Langit Jakarta mulai menggelap tertutupi awan hitam. Membuat para karyawan bergegas pulang ke rumah sebelum butiran-butiran air turun ke bumi. Berbeda dengan seorang gadis yang sedang tanggung berjuang mengeluarkan emas di toilet tempat kerjanya.
"Pak Zein" panggil seseorang mengalihkan pandangan Zein dari ponsel yang digenggamnya.
"Call me Al" sahut Zein tanpa menoleh ke sumber suara.
"Okey. Pak Al, saya pamit pulang duluan. Tolong bilangin ke Amira ya, Pak. Saya buru-buru mau angkat jemuran, soalnya di rumah nggak ada siapa-siapa" ucapnya yang hanya diangguki oleh Zein.
Selia melenggang pergi dengan berdo'a agar hujan tak datang duluan. Ia tak mau jemurannya yang sudah kering menjadi basah kembali. Zein menatap kepergian Selia. Ia berpikir sejenak, jika Selia pulang terlebih dahulu berarti Amira ditinggal sendirian?. Semua karyawan sudah pergi meninggalkan Butik. Berarti hanya menyisakan dirinya dan Amira yang entah berada dimana.
"Saya harus cari Amira" pungkasnya hendak bangkit dari duduknya, tetapi Amira lebih dulu muncul.
"Mbak Selia mana?" ucap Amira yang tak tahu tertuju pada siapa. Pasalnya, ia tak menatap Zein. Melainkan mengedarkan pandangannya ke sekeliling mencari keberadaan Selia.
"Udah pulang duluan" jawab Zein membuat Amira menoleh ke arahnya.
"Terus, Ami pulang sama siapa?" lirihnya.
Melihat Zein yang masih sibuk dengan ponsel di tangannya membuat Amira berjalan gontai keluar. Mungkin, ia akan naik ojek. Tetapi melihat mendung yang sudah merata membuat dirinya tak yakin jika ojek akan melewatinya. Baru saja, ia melangkahkan kaki hendak meninggalkan Butik, tetapi rintik hujan telah turun lebih dulu dengan deras. Amira menarik tubuhnya kembali masuk ke dalam. Ia mendapati Zein yang tengah menatapnya. Sungguh, setelah kejadian itu Zein menjadi amat menyebalkan.
"Hujan Pak" basa-basi Amira. Ia merasa kikuk karena Zein menatapnya dengan tak biasa.
"Tau saya juga" sahutnya datar.
Amira masih berdiri di tempat pijakannya. Ia mengamati Zein yang beranjak masuk ke dalam ruangannya dan keluar dengan kursi plastik ditangannya. Amira mengangkat sebelah alisnya saat Zein melewatinya.

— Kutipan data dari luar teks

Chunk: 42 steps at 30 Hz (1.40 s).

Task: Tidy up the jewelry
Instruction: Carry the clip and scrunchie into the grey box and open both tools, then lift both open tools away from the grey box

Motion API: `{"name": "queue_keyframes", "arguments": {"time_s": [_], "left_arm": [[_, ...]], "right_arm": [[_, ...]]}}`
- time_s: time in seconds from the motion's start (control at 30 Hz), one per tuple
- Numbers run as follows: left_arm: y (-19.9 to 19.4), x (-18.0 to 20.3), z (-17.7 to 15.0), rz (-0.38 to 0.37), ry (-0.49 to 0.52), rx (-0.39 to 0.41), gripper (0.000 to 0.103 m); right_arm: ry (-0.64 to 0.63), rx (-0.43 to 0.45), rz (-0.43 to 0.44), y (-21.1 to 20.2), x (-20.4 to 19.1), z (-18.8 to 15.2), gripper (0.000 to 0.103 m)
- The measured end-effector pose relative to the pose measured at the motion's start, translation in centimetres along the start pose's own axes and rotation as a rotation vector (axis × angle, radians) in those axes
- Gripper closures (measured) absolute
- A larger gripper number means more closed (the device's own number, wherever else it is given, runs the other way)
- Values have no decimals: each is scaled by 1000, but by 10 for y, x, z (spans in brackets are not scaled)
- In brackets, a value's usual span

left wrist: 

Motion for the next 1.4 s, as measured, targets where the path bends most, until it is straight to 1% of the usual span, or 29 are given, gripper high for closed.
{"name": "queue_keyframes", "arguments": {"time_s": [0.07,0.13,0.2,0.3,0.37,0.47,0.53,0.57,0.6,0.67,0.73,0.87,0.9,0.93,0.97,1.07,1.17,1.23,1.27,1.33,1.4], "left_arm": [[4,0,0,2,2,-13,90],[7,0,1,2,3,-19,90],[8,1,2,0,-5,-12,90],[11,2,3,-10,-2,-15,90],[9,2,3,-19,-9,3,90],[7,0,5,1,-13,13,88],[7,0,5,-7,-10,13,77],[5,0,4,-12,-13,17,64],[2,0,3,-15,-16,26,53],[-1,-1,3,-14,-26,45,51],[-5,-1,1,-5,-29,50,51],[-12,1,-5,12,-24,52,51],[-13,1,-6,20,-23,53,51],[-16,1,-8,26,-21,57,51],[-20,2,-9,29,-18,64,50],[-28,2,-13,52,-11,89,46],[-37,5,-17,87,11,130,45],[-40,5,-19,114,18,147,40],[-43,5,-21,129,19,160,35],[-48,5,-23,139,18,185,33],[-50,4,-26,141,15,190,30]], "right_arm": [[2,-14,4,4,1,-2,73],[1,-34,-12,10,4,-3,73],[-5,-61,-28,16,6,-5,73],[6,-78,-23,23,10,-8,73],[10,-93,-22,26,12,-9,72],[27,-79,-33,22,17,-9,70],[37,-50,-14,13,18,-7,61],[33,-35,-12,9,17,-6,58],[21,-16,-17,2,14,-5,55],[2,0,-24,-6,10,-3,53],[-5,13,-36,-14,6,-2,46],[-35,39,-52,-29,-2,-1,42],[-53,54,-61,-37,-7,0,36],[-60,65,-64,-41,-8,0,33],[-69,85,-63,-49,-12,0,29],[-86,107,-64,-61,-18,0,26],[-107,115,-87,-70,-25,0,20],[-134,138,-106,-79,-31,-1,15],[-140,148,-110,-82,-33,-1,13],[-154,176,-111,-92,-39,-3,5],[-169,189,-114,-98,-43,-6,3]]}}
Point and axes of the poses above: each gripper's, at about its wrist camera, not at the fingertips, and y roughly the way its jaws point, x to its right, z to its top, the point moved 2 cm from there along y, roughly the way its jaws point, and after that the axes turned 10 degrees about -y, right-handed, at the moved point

"Kamu di dalem, biar saya yang diluar" titahnya pada Amira yang tanpa disadari menganggukkan kepalanya.
Di detik berikutnya, Amira mengulum senyum. Ia tak menyangka jika Zein itu amatlah peka. Ah rasanya, ia semakin cinta padanya. Sesekali ia mencuri pandang pada Zein yang tengah menatap lebatnya hujan.
Lama-kelamaan, hawa dingin mulai dirasakan Zein. Ia langsung menggosok-gosokkan telapak tangannya agar merasa hangat. Namun sepertinya itu tak mengurangi rasa dinginnya sedikit pun. Karena percikan air hujan yang terus mengarahnya, Zein memutuskan untuk memindah posisi kursinya ke dalam Butik---dekat pintu. Ia rasa jarak antara dirinya dan Amira cukup jauh, jadi tak akan menimbulkan fitnah nantinya.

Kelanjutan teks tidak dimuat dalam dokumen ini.